Si sono concluse le seconde prove libere del gran premio di formula 1 del Bahrain nel segno della Mercedes che comanda nella classifica dei tempi con Rosberg ed Hamilton. Il figlio d’arte finalmente riesce a mettersi dietro il campione del mondo, ma è solo una battaglia: la guerra dei tempi inizierà dalle qualifiche di domani.

Dietro le due frecce d’argento troviamo la Ferrari Raikkonen che precede quella di Vettel, anche se bisogna dire che il pilota tedesco ha concluso la sua seconda sessione di libere prima del tempo a causa di un problema ai freni e di un contatto con Perez.

In ogni caso le monoposto di Maranello non sono troppo lontane, visto che all’1:34.647 di Rosberg ed all’1:34.762 di Hamilton hanno risposto Iceman e Vettel con tempi, rispettivamente, di 1:35.174 ed 1:35.277. Ma non è tutto, le Ferrari, nella simulazione di gara con gomme soft, ovvero le gialle, sono andate decisamente meglio delle vetture teutoniche, con Raikkoen che ha percorso ben 19 giri con tempi costanti intorno all’1:39.

Quindi il gran premio virtuale è andato alle scuderia di Maranello, mentre la pole position provvisoria è della Mercedes, un motivo in più per gioire nei box della “rossa” ed una preoccupazione ulteriore in quello di Hamilton e Rosberg.

Dietro la Ferrari, nella classifica dei tempi di giornata, si conferma la Williams, con Bottas in quinta posizione, mentre quella di Massa è solo decima, poi al sesto posto troviamo Ricciardo ed al settimo un ottimo Maldonado.

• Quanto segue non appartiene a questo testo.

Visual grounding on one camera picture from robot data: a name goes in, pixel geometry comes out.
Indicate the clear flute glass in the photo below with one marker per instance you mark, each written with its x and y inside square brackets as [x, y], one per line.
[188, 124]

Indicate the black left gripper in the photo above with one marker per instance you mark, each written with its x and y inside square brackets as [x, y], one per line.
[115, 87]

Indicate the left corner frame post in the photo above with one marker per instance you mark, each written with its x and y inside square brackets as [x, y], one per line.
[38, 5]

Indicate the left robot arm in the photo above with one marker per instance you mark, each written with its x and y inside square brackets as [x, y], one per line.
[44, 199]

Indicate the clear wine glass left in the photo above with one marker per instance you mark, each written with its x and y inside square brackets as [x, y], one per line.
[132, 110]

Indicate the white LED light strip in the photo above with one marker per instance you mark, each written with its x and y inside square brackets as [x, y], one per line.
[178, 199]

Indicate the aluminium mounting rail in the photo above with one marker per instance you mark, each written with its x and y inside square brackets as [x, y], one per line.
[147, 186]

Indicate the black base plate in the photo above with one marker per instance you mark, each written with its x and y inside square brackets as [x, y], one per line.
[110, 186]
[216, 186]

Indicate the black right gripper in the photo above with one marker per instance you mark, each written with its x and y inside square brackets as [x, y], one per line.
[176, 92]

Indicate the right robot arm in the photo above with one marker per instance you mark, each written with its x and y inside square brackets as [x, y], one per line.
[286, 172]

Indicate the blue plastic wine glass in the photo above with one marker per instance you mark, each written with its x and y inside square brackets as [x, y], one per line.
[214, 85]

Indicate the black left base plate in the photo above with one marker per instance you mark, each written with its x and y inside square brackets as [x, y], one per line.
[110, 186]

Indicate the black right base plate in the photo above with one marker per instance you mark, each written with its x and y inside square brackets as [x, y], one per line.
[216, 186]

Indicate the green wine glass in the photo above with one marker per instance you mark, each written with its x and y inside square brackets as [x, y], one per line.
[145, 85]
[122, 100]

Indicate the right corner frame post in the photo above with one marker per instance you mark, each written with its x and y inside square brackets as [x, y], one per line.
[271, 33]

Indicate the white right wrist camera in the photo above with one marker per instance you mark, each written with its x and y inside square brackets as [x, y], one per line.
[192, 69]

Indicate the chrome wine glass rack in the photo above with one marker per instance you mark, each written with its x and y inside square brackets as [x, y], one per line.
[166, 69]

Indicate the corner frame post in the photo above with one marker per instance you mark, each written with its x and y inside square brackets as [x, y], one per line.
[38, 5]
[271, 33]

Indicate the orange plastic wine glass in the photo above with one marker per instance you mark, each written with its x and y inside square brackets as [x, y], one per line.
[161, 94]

Chiudono le prime 10 posizioni, davanti all’ex pilota della Ferrari, Nasr e Kvyat, rispettivamente ottavo e nono, con la Sauber e la Red Bull.

Domani riprenderanno le ostilità, con le qualifiche che andranno in scena alle 17 (ora italiana) e le due SF15-T che continueranno il loro inseguimento alle Mercedes. Il copione è sempre quello, scontato, delle ultime prove per determinare la griglia di partenza, ma stavolta il team di Toto Wolff ha paura, differenzia le strategie, e cerca di migliorare nel degrado delle gomme posteriori, mentre alla Ferrari si radunano tutti intorno alla monoposto per celare agli avversari le eventuali evoluzioni dell’avantreno.